環境省では今年の3月に令和元年度のデータを基に、「およそ20年で日本全国のゴミの埋め立て場・最終処分場が満杯になり、ゴミを埋め立てできなくなる」という発表を出しています。(正確には21.4年)。
SDGsの目標12「つくる責任つかう責任」では持続可能な生産消費形態を確保することを目標としています。具体的にはターゲット12-4に「2020年までに合意された国際的な枠組みに従い、製品ライフサイクルを通じ、環境上適正な化学物質やすべての廃棄物の管理を実現し、人の健康や環境への悪影響を最小化するため、化学物質や廃棄物の大気、水、土壌への放出を大幅に削減する。」と定められています。
こうした中、毎日大量のゴミが発生する日本ではゴミ処理場の逼迫を避けるため、リサイクルできるゴミを資源ゴミとして中国など主に東南アジアの国々へ輸出していました。
しかし、2018年に中国が資源ゴミの輸入禁止を始めました。それまで自国の資源ゴミの処理を海外への輸出に頼ってきた日本はゴミの受け入れ先を失ったため、これらのゴミの量やゴミの処理について考える必要が出てきました。
日本のゴミの量と処理の現状
現状、日本の一般廃棄物の総排出量は4,274万トン(東京ドーム約115杯分)で、1人1日当たりのゴミ排出量は918グラムです。
日本は焼却炉の数が世界1位の1067施設です。焼却率も世界ダントツ1位の77%。ちなみに2位のノルウェーが57%、3位のデンマークが54%となっています。日本は国土が小さいことから一度ゴミを燃やして最小限の大きさにしてから埋め立てる必要があるため世界全体で見て焼却率の数値が高くなります。
また、日本のリサイクルやコンポスト(堆肥にする処理方法)率は低く先進国(OECD)の平均34%の中、日本は20%未満となっています。日本のリサイクル率が低い原因は、日本のごみの主な処理方法が焼却処理になっていることも含まれてきます。

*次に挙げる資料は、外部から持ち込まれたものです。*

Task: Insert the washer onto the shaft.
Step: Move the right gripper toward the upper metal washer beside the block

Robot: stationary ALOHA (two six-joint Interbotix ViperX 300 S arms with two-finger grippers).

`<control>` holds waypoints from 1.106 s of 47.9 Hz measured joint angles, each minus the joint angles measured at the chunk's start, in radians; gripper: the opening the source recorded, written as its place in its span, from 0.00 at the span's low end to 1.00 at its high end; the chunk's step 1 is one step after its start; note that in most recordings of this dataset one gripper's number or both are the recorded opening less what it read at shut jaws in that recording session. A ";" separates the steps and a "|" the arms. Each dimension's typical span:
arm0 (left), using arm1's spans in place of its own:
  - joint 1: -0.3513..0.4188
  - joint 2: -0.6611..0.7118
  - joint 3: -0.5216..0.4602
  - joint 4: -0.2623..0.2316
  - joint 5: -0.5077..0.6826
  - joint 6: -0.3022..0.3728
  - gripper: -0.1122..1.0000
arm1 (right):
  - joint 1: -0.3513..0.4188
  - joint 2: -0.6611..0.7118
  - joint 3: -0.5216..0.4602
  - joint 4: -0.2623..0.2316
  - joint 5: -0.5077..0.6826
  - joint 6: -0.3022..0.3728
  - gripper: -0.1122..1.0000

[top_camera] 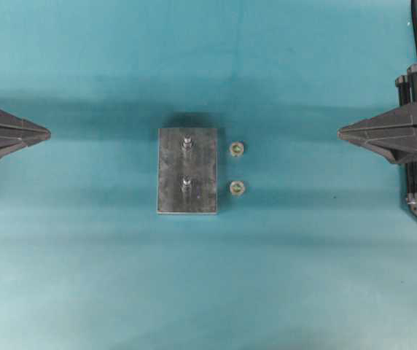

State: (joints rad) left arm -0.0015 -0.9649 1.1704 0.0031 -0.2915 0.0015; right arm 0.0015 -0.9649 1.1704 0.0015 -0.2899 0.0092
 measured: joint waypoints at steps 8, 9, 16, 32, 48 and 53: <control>-0.021 0.089 -0.037 0.006 0.123 -0.012 0.10 | -0.032 -0.005 0.006 0.092 0.075 0.026 0.11; -0.023 0.101 -0.041 0.008 0.141 -0.011 0.10 | -0.038 -0.006 0.006 0.106 0.094 0.032 0.11; -0.020 0.186 -0.075 0.008 0.222 -0.020 0.10 | -0.081 0.000 -0.015 0.146 0.275 0.067 0.11; -0.018 0.316 -0.098 0.009 0.261 -0.020 0.10 | -0.152 0.153 -0.112 0.138 0.525 0.069 0.11; -0.018 0.390 -0.137 0.009 0.385 -0.020 0.10 | -0.152 0.434 -0.242 0.080 0.609 0.067 0.11; -0.018 0.393 -0.144 0.009 0.397 -0.020 0.10 | -0.152 0.505 -0.268 0.080 0.627 0.066 0.11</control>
State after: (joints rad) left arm -0.0199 -0.5722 1.0262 0.0123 0.1058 -0.0184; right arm -0.1503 -0.4602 0.9020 0.0813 0.3375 0.0752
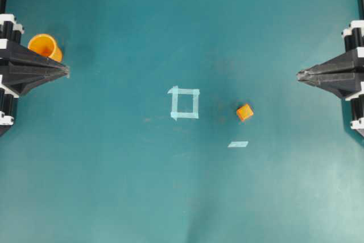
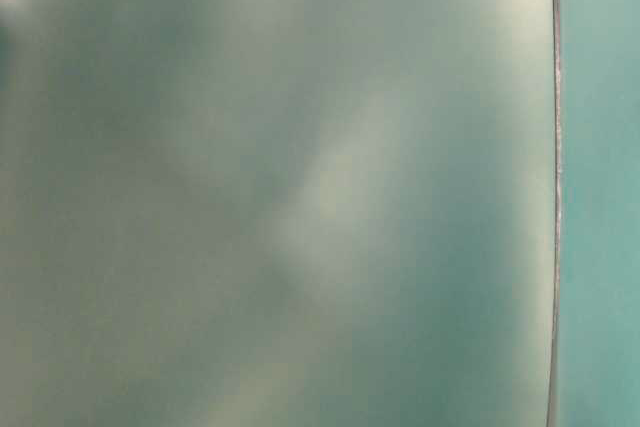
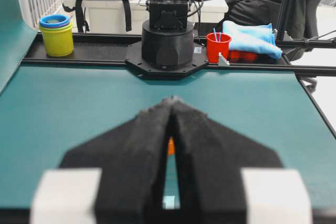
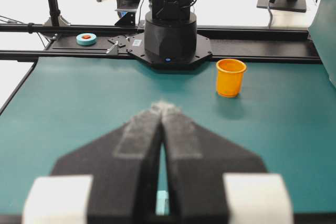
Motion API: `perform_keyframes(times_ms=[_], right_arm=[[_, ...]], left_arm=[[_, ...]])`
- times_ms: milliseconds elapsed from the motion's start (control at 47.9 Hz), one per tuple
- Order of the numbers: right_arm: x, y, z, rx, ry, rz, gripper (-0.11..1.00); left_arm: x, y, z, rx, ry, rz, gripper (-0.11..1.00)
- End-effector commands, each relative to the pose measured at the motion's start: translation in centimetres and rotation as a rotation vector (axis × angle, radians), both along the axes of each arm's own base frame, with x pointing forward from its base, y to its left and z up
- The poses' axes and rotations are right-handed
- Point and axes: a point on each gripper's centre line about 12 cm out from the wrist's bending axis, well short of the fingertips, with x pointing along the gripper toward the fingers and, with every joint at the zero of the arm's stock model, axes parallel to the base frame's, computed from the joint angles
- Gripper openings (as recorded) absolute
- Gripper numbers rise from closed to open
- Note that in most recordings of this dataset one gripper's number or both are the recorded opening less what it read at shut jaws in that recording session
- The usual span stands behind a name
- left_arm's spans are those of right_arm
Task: Move the cup toward the block with left arm.
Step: 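Move the left gripper down over the orange cup's rim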
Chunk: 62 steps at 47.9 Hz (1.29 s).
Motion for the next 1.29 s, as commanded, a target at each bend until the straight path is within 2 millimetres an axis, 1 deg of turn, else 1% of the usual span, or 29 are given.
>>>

中国がゴミの輸入を禁止しましたが、中国以外の東南アジアの各国でも環境規制のため、ゴミ輸入を禁止することが進んでいます。こうした背景から2019年6月、ついに日本はゴミ処理に手が追いつかなくなり、環境省は「一時的に保管できるプラスチックゴミの量を2倍に引き上げ」、「産業用のプラスチックゴミを焼却炉で燃やせるように要請」という緊急措置をとっています。なので、今後さらに最終処分場の寿命が短くなっていくのは確実でしょう。
私たちにできること
ゴミの廃棄ができないと、有害ガス・悪臭による公衆衛生問題の発生、不法投棄・不法な処理の増加、水質・地質汚染などの問題が発生してきます。これらの問題は自然環境に影響を及ぼし、土壌や地下水などが汚染され、私たちが生きていくために必要な水や食料の安全も脅かされてしまいます。
このような問題を解決していくために、多くの企業では市場で販売した製品を使用後に回収し、部品を再生あるいはリサイクルすることで、埋立地に送る廃棄物を可能な限り抑制するクローズド・ループ・システムへの取り組みを進めています。
私たちの生活の中でも例えば、ゴミの量を減らすためにレジ袋は使わないでマイバッグを持参することや、マイ容器やマイ箸をつかうなど、なるべくごみを増やさない行動をとっていくことで、廃棄物の抑制、リサイクルの取り組みをさらに普及させていき、目標12のテーマである持続可能な生産消費形態を確保することの達成に近づいていくのではないでしょうか。